Orange 1 FFF Racing Team’s Marco Mapelli, Andrea Caldarelli and Mirko Bortolotti took a dominant pole-to-flag victory in Sunday’s three-hour Fanatec GT World Challenge Europe powered by AWS Endurance Cup race at the Nürburgring.
The drivers of the No. 63 Lamborghini Huracan GT3 Evo were untouchable in the fourth round of the Endurance Cup season as they delivered the Italian manufacturer’s first overall win since the 2019 finale at Barcelona.
Bortolotti maintained his lead through a pair of Full Course Yellow/safety car periods in the final one-hour stint to take the win by 1.228 seconds from Jules Gounon in the No. 88 AKKA-ASP Mercedes-AMG GT3 Evo.
Gounon, Raffaele Marciello and Felipe Fraga ran second for the entire contest but were unable to overcome the leading Lamborghini despite the gap coming down at the end.
Luca Stolz, Maro Engel and Nico Bastian earned Haupt Racing Team’s first Endurance Cup overall podium of the year by finishing third in the No. 4 Mercedes-AMG.
Albert Costa, Giacomo Altoe and Norbert Siedler narrowly beat their teammates Arthur Rougier, Konsta Lappalainen and Luca Ghiotto in a duel between two Emil Frey Racing Lamborghinis for fourth and fifth.
Sixth for the No. 32 Team WRT Audi R8 LMS GT3 Evo took a nibble out of the points lead held by TotalEnergies 24 Hours of Spa winners Alessandro Pier Guidi, Nicklas Nielsen and Come Ledogar who ended up seventh for Iron Lynx.
WRT drivers Dries Vanthoor and Charles Weerts, who were joined by Robin Frijns this weekend due to Kelvin van der Linde’s DTM clash, wrapped up the GTWC Europe overall title combining their results from Endurance Cup and Sprint.
Mapelli led the opening stint from pole for FFF, with Marciello chasing in the No. 88 AKKA-ASP Mercedes.
The Italian duo drew clear from the rest of the Pro field led by Earl Bamber’s GPX Porsche and Konsta Lappalainen driving the No. 114 Lamborghini.
Caldarelli emerged from the first set of driver change pit stops with a nine-second advantage over Fraga and went on to extend the gap during the middle hour.
An early stop from Haupt Racing Team helped to elevate the outfit’s pink No. 4 Mercedes-AMG from fifth to third, while GPX dropped one place behind the No. 114 Emil Frey car after a BMW unintentionally blocked its entry to the pit box.

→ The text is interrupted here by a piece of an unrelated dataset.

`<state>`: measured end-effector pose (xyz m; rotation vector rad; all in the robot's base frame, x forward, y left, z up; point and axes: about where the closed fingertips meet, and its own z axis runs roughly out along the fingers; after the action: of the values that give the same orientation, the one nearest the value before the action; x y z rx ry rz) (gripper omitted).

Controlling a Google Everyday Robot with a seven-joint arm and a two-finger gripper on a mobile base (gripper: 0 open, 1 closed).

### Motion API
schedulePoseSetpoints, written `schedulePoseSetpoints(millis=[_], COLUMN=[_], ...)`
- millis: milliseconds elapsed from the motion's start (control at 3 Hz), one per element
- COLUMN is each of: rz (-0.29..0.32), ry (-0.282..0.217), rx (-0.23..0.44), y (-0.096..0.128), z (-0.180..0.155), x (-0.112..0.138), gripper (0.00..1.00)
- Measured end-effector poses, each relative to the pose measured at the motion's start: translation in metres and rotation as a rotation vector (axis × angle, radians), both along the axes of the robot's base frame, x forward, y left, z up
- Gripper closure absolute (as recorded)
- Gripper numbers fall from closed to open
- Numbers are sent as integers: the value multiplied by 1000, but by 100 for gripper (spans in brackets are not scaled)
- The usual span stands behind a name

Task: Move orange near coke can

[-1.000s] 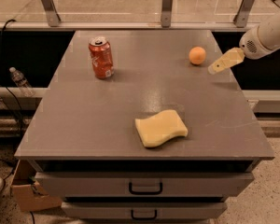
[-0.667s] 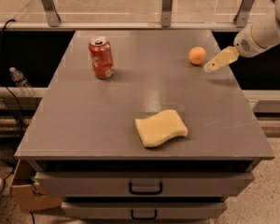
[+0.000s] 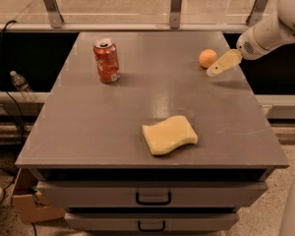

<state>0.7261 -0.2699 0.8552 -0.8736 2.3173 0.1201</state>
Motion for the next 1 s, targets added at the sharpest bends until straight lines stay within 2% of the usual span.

Engel moved right onto the tail of Fraga in the second stint, while Caldarelli was almost 20 seconds clear when the second and final pit stops began.
A trouble-free service from FFF saw Bortolotti inherit Caldarelli’s significant buffer over Gounon in the AKKA-ASP, which had Bastian pursuing it in third.
The greatest threat to the No. 63 Lamborghini’s dominance occurred when a safety car bunched the field around 40 minutes from the end, after Boutsen Ginion’s BMW M6 GT3 stopped in a dangerous position at the chicane.
This reduced the lead gap to approximately three seconds, while Gounon also had Bastian for close company with Mathieu Jaminet of GPX, Emil Frey Racing’s Rougier and Dinamic Motorsport Porsche driver Klaus Bachler next in line.
Bortolotti successfully managed the restart, but the race would soon be back under safety car conditions due to separate incidents involving Pro cars in the top ten.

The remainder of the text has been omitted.